Quel che resta un vicolo cieco è invece relativo ai tabulati telefonici ed alle acquisizioni dalle 'celle' della stazione metro di Dokki del 25 febbraio a quelle del luogo di ritrovamento di Giulio, il 3 febbraio. Gli inquirenti italiani ritengono che dal confronto di quei numeri potrebbe esser possibile estrapolare possibili "coincidenze". Gli egiziani sinora hanno risposto che per motivi di privacy non è possibile fornire questi documenti. Dalle prime relazioni relative a numeri di derivazione inglese, invece, il dato certo è che si tratta di numeri di servizio relativi ad operatori telefonici britannici. Nessun mistero.

Al momento chi indaga sta cercando di ricostruire le modalità attraverso le quali gli effetti personali di Giulio, come il passaporto e la carta di credito, sono poi stati trovati in casa della sorella di uno presunti banditi uccisi dalla polizia del Cairo. Per gli inquirenti italiani questa pista continua ad essere considerata inattendibile. L'attività a sei mesi dalla scomparsa di Regeni fa tappa anche in Inghilterra. A piazzale Clodio si spiega che il contatto con le autorità di Oltremanica si spiega che il contatto con le autorità di Oltremanica è continuo per acquisire elementi probatori, contatti, relazioni.

Inviato in Germania video su ultimo viaggio metro
Dovranno arrivare fino in Germania le indagini su Giulio Regeni, il giovane ricercatore universitario friulano trovato cadavere nel febbraio scorso al Cairo, in Egitto. Nelle ultime ore gli inquirenti italiani, d'intesa con quelli del paese nord africano, hanno deciso l'invio dell'hard disk del sistema di video sorveglianza della metropolitana del Cairo in Germania per provare ad acquisire possibili immagini del viaggio che il giovane ha compiuto tra le stazioni di Bohooth
fino a quella di Naguih, passando per Dokki.

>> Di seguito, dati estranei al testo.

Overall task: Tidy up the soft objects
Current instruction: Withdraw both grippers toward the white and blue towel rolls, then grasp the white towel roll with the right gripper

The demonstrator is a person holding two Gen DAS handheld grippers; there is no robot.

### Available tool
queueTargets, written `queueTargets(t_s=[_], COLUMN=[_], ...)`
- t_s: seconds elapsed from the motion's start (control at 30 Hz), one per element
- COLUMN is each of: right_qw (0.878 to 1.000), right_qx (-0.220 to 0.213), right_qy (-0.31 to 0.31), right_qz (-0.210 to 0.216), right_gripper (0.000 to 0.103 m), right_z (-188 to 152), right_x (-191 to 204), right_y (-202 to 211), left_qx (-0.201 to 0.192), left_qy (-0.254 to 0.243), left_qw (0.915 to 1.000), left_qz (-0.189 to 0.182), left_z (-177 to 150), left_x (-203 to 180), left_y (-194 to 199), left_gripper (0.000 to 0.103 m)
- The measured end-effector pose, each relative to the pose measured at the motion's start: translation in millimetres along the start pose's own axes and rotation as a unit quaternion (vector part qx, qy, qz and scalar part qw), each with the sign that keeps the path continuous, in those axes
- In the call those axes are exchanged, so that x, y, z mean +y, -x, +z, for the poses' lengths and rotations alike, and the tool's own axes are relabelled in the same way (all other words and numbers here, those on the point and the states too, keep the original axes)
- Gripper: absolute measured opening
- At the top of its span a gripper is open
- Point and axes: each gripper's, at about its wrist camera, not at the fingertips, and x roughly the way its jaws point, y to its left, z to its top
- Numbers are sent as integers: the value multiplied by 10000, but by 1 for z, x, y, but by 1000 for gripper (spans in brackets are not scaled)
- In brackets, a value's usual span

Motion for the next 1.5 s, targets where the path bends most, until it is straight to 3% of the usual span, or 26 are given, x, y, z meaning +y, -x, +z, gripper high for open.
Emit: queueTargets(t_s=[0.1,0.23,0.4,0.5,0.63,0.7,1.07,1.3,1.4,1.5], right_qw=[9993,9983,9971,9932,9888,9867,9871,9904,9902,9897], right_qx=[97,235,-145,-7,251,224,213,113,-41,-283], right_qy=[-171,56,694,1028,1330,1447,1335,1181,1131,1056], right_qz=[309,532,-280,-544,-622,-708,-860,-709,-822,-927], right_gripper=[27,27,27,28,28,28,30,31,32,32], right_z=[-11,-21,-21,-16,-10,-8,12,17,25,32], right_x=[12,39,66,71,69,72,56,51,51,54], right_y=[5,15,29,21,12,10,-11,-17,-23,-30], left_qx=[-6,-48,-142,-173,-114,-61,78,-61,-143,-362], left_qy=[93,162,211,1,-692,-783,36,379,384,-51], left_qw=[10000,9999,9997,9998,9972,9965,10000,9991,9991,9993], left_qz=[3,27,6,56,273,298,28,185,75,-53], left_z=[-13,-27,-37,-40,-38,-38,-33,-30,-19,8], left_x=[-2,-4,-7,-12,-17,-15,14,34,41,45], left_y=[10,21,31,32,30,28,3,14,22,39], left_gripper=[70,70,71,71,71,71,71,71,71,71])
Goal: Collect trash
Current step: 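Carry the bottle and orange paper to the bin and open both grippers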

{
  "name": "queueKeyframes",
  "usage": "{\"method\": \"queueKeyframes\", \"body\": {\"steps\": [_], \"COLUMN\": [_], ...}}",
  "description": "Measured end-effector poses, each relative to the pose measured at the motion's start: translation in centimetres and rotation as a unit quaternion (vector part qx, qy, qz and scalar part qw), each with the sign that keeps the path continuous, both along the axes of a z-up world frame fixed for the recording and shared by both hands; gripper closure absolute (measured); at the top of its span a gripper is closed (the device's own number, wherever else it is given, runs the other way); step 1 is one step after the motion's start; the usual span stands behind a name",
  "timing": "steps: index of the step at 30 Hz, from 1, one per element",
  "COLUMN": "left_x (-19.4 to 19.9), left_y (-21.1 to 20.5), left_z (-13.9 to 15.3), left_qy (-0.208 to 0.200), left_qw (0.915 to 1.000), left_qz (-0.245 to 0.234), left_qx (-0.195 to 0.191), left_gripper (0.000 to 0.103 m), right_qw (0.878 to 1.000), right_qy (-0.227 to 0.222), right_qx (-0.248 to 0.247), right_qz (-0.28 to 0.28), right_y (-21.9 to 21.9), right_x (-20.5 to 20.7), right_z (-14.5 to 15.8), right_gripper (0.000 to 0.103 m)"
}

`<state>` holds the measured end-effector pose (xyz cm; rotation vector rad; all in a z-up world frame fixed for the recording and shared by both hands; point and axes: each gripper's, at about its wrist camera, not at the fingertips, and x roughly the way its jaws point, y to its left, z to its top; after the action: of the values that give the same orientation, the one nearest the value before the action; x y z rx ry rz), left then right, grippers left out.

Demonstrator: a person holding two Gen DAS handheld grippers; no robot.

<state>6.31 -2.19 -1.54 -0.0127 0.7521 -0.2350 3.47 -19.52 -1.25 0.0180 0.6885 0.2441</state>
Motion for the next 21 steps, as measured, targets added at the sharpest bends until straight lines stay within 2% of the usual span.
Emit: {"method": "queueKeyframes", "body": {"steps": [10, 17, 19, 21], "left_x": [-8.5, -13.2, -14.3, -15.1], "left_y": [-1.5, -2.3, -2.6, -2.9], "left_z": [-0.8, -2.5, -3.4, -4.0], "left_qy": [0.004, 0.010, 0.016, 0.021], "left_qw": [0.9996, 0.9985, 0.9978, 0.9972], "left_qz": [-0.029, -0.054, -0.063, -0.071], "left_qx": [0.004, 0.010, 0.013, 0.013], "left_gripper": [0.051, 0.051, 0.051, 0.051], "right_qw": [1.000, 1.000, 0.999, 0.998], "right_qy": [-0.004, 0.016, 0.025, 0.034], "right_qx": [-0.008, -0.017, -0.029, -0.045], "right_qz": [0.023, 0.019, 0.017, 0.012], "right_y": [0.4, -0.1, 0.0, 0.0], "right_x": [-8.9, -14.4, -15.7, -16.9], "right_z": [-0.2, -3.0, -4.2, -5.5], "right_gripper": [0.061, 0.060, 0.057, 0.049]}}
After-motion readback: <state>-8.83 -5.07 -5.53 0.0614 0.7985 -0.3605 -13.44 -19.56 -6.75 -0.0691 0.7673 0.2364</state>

Giulio non è mai arrivato a destinazione e comunque non sarebbe stato notato da chi lo aspettava. Perché? Questo interrogativo - si sottolinea - potrebbe avere una risposta solo grazie alle telecamere ed alle registrazioni effettuate la sera del 25 gennaio.

Il lavoro di consulenza, secondo quanto si è appreso, comincerà a settembre, una volta che tutti i materiali saranno all'attenzione degli esperti tedeschi. Si è scelto di affidarsi alla Germania perché proprio lì è stato realizzato l'impianto poi installato al Cairo. Il problema da risolvere è che i sistemi digitali sono stati oggetto di una sovrascrittura.

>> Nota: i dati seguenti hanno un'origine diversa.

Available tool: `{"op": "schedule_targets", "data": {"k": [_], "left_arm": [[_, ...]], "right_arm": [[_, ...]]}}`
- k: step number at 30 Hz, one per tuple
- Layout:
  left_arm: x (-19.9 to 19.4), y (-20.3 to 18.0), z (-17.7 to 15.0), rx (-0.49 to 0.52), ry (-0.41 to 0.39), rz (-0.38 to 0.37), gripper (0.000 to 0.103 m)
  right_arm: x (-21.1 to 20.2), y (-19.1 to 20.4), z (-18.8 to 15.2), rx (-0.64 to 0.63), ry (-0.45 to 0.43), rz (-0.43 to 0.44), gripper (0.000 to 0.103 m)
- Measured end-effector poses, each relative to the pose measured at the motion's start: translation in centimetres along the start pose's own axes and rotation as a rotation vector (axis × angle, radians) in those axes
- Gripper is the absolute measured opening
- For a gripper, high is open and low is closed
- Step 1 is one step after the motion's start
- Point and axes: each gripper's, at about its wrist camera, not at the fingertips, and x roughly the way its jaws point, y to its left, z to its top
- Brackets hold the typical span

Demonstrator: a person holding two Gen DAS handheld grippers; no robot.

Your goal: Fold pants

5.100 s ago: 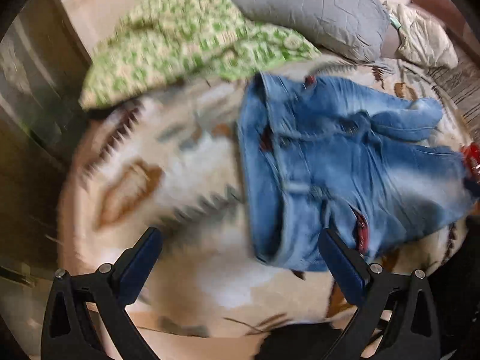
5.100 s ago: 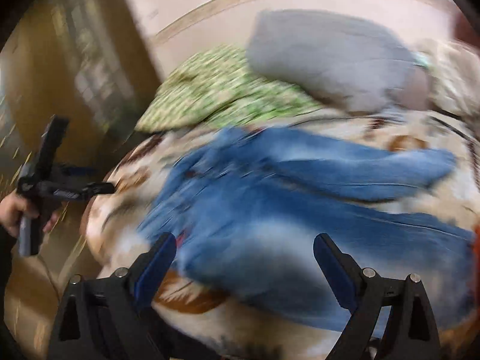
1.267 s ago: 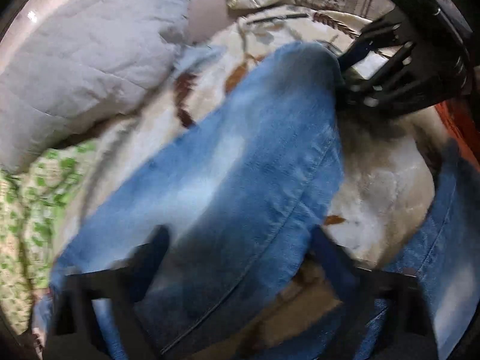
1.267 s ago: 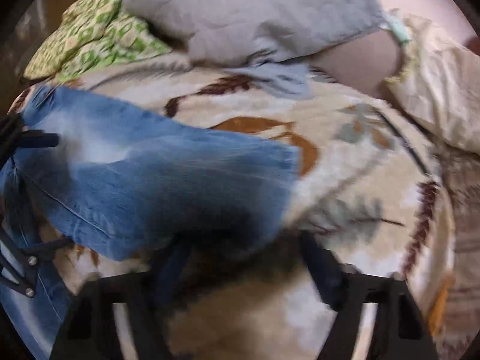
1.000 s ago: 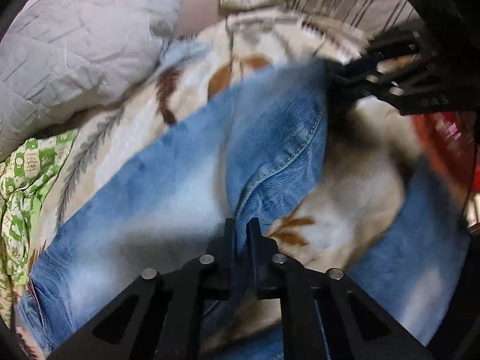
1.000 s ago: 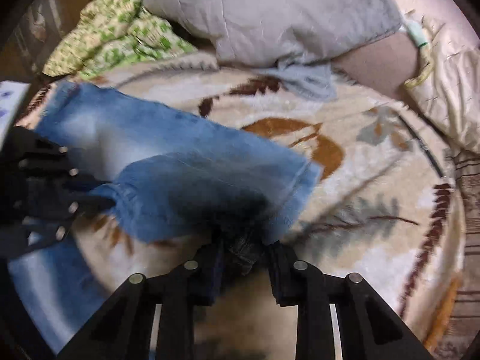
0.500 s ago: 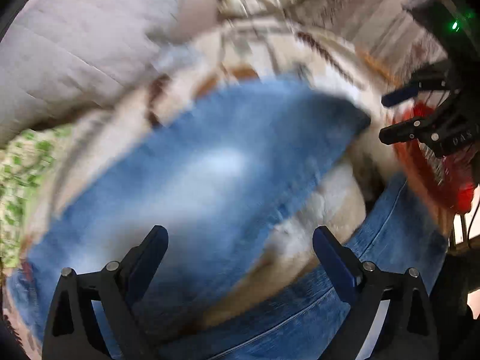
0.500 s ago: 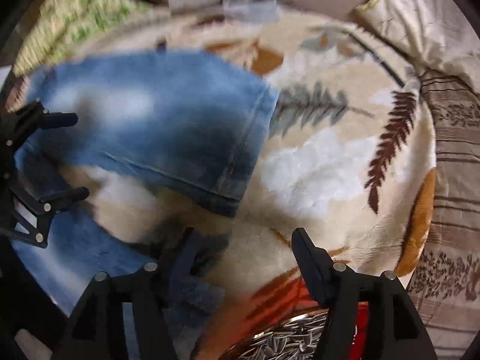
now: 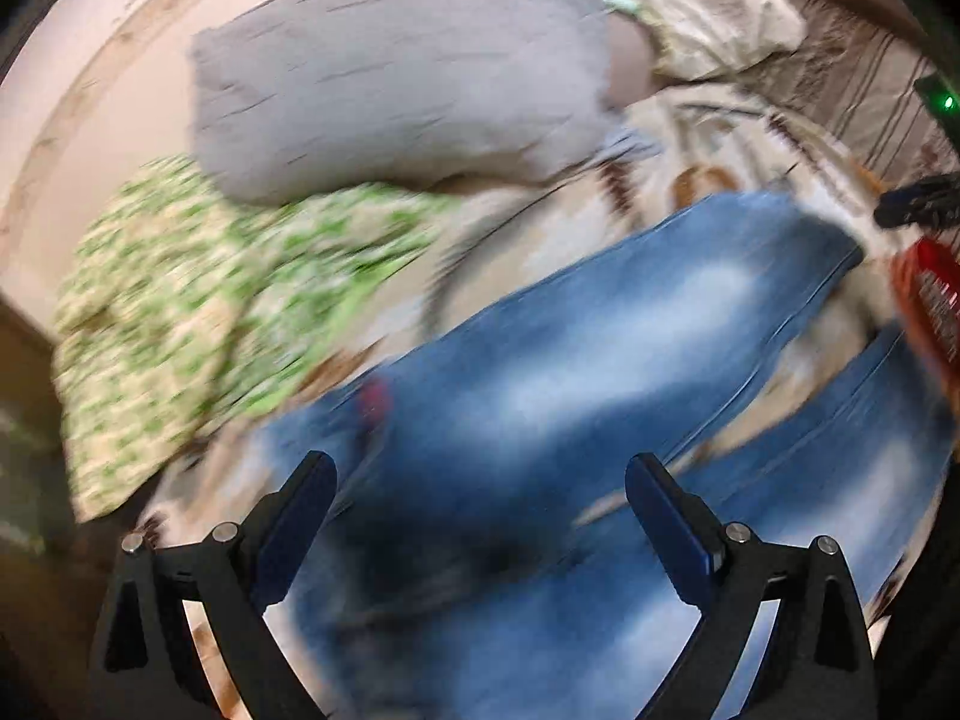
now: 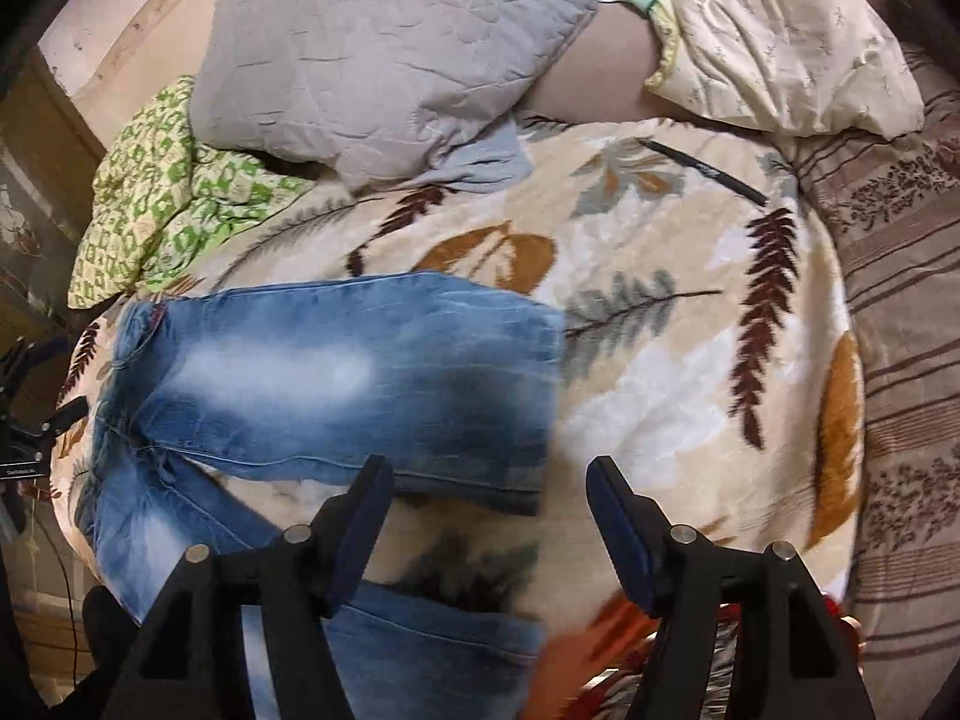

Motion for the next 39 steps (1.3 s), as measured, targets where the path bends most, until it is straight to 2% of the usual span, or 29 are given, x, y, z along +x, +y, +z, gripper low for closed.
{"op": "schedule_targets", "data": {"k": [4, 8, 14, 17, 21, 25, 28, 30, 33, 35, 37, 39], "left_arm": [[-1.4, 3.6, -3.4, -0.003, 0.044, 0.048, 0.097], [-0.6, 4.4, -3.7, -0.016, 0.031, 0.036, 0.097], [3.6, 0.5, 1.3, -0.071, -0.04, -0.075, 0.097], [6.6, -2.3, 4.9, -0.1, -0.046, -0.118, 0.097], [10.6, -5.8, 9.4, -0.111, -0.046, -0.194, 0.097], [14.4, -9.3, 13.2, -0.018, -0.043, -0.223, 0.097], [16.5, -11.3, 15.1, 0.08, -0.055, -0.238, 0.097], [17.8, -12.2, 16.0, 0.13, -0.046, -0.275, 0.097], [19.5, -13.2, 16.6, 0.192, -0.024, -0.288, 0.097], [20.6, -13.6, 16.6, 0.217, 0.01, -0.292, 0.097], [21.2, -14.0, 16.3, 0.241, 0.028, -0.299, 0.097], [21.2, -13.9, 16.0, 0.25, 0.019, -0.306, 0.097]], "right_arm": [[1.0, 2.1, -0.2, -0.019, 0.01, 0.011, 0.07], [1.6, 2.8, 0.4, -0.021, 0.023, -0.003, 0.07], [1.9, 2.0, 2.4, 0.02, 0.022, -0.05, 0.07], [2.2, 0.9, 3.6, 0.049, 0.007, -0.096, 0.07], [4.0, -1.0, 5.4, 0.074, 0.031, -0.11, 0.07], [6.6, -2.9, 7.4, 0.075, 0.055, -0.111, 0.07], [8.9, -4.0, 8.8, 0.081, 0.092, -0.117, 0.07], [10.6, -4.6, 9.6, 0.079, 0.119, -0.126, 0.07], [12.9, -4.8, 10.3, 0.057, 0.177, -0.115, 0.07], [14.3, -4.5, 10.4, 0.05, 0.222, -0.071, 0.07], [14.9, -3.4, 10.4, 0.021, 0.234, -0.032, 0.07], [15.1, -2.4, 10.4, -0.016, 0.24, -0.037, 0.071]]}}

Palazzo Pirelli da stasera illuminato con la scritta "Verità x Regeni"
Anche il consiglio regionale della Lombardia in prima linea nel chiedere che sia fatta pienamente luce e chiarezza sulle circostanze che hanno portato alla morte di Giulio Regeni. Come deciso dall'Ufficio di Presidenza presieduto da Raffaele Cattaneo, da stasera Palazzo Pirelli sarà illuminato con la scritta 'Verità x Regeni', visibile sulla facciata del Grattacielo che guarda verso piazza Duca D'Aosta.

"A sei mesi dalla morte del nostro giovane connazionale, il Consiglio regionale si unisce al dolore dei familiari e dell'intero popolo italiano per questa tragica vicenda" ha commentato Cattaneo, chiarendo che "la nostra è una testimonianza per dire che non abbiamo dimenticato Giulio Regeni e che per onorare la sua memoria ci uniamo alla voce dei tanti che chiedono chiarezza su questa vicenda, anche alla luce degli ultimi elementi emersi dall'inchiesta. Non ci possono essere ombre su quanto accaduto al ricercatore e non possiamo tollerare verità parziali".

Il ricercatore italiano dell'Università di Cambridge fu rapito in Egitto il 25 gennaio 2016, giorno del quinto anniversario delle proteste di piazza Tahrir, e il suo corpo fu ritrovato il 3 febbraio successivo. La sua salma, abbandonata vicino al Cairo in un fosso lungo l'autostrada per Alessandria, presentava evidenti segni di torture.